Turns out I was the idiot here, not anything to do with Windows or WSL. I changed my gnupg path on windows to be .gnupg instead of %appdata%/gnupg, and the code is only checking %appdata%/gnupg.

It wasn't until I saw @tobiaskohlbau's version printout that I realized the change was probably the issue, reset it, everything working fine now.

Thanks!

Great that we were able to help you.

Would you think and option to set the gnupg folder on windows would help? A quick check did not result in an simple way to get the the gnupg folder. An possible option would be to launch gpg --version and extract the line Home: C:/Users/tobia/AppData/Roaming/gnupg, but I would assume a flag should be sufficient, too.

plttn commented

Would checking the status of the environment variable GNUPGHOME get closer to ruling out all the edge cases? If that's unset, it's likely the default path is being used, and if it is set, the gpg configuration folder is probably where the variable is pointing.

plttn commented

Just another interesting implementation side effect, you can only socket this into one WSL distro at a time.

Regarding availability only for a single WSL distro at a time: It looks like Microsoft is only using pid namespaces to isolate the distributions from each other the network namespace is shared between the instances. Therefore our launch script (for e.g. in .bashrc) thinks an instance is already running and does not launch another instance.

The following check if the auth socket is still present must be hardened against this case.

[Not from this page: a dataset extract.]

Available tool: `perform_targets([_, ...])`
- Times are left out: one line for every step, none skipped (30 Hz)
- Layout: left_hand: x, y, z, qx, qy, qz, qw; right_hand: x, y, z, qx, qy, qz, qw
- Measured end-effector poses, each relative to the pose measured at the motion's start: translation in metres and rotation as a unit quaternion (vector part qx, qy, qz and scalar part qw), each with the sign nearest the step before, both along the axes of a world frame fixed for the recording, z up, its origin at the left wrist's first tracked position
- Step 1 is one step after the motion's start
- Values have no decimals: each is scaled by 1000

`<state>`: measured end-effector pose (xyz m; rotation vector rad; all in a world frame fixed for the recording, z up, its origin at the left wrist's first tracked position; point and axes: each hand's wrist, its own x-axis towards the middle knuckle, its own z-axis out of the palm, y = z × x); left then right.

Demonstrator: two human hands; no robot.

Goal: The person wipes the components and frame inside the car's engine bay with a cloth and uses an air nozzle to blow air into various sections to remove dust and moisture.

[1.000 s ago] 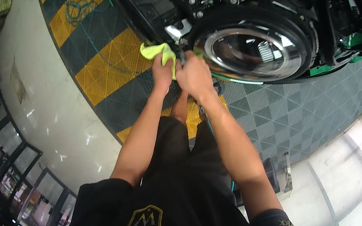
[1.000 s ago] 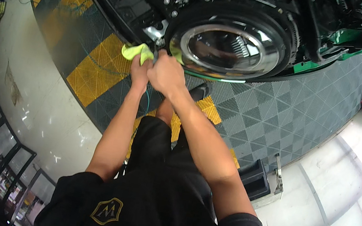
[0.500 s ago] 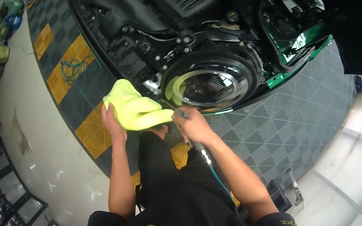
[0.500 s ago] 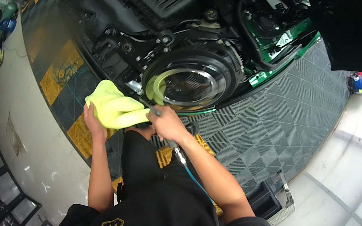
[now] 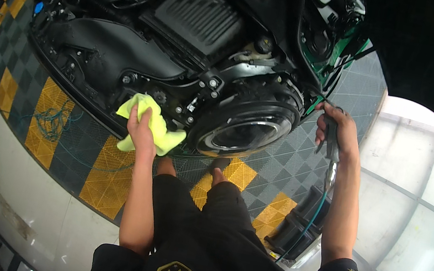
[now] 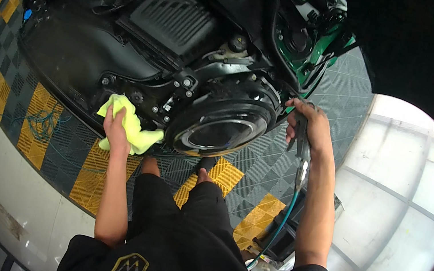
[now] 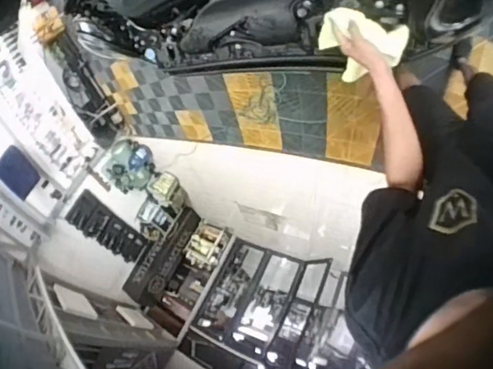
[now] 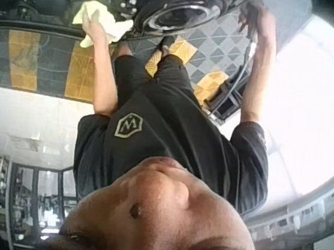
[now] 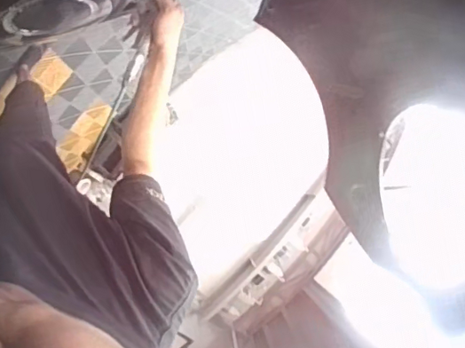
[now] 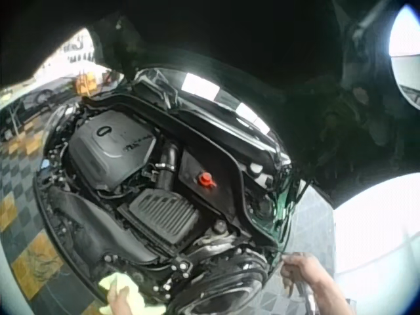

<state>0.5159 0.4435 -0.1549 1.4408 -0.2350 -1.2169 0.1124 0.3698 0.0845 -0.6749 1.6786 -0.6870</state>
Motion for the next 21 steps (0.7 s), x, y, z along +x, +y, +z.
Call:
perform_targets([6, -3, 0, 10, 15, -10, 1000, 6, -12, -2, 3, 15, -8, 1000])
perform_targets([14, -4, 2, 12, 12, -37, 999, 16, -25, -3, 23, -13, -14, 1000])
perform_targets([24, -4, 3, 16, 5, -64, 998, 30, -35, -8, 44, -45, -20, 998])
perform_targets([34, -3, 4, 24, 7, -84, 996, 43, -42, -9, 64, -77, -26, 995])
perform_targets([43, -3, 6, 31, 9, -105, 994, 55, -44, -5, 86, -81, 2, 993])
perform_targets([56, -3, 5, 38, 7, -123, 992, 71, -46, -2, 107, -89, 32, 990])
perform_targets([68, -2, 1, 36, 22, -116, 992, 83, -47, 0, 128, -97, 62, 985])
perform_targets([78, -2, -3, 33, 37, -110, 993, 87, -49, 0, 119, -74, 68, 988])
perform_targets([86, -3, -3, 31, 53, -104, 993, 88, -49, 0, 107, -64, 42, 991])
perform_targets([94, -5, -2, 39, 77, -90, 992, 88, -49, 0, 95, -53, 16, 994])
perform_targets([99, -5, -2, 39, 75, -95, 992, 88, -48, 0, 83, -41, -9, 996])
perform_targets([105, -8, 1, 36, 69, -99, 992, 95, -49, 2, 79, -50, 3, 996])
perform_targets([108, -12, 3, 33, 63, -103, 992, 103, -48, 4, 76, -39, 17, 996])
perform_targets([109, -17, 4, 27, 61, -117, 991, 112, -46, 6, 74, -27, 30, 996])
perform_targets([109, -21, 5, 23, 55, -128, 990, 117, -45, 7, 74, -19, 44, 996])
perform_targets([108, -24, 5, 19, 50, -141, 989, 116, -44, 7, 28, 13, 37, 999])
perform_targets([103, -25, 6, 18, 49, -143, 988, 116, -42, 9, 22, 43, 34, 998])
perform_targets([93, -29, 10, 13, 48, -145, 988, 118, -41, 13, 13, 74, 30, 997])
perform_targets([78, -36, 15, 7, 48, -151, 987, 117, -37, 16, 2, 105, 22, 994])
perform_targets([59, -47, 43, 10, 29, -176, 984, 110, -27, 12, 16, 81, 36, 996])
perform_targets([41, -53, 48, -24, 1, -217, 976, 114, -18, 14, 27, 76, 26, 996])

ss -a | grep -q $SSH_AUTH_SOCK

I thought about using GNUPGHOME and noticed it's also possible to configure via config file in addition to the environment variable. I could imagine that most people would prefer to change the setting via config file instead of polluting their environment variables. Did you use GNUGPGHOME or the config file?

plttn commented

I used GNUPGHOME rather than the config file. To me it seems a bit odd to have a config file sitting in one place that only serves to point the data location somewhere else.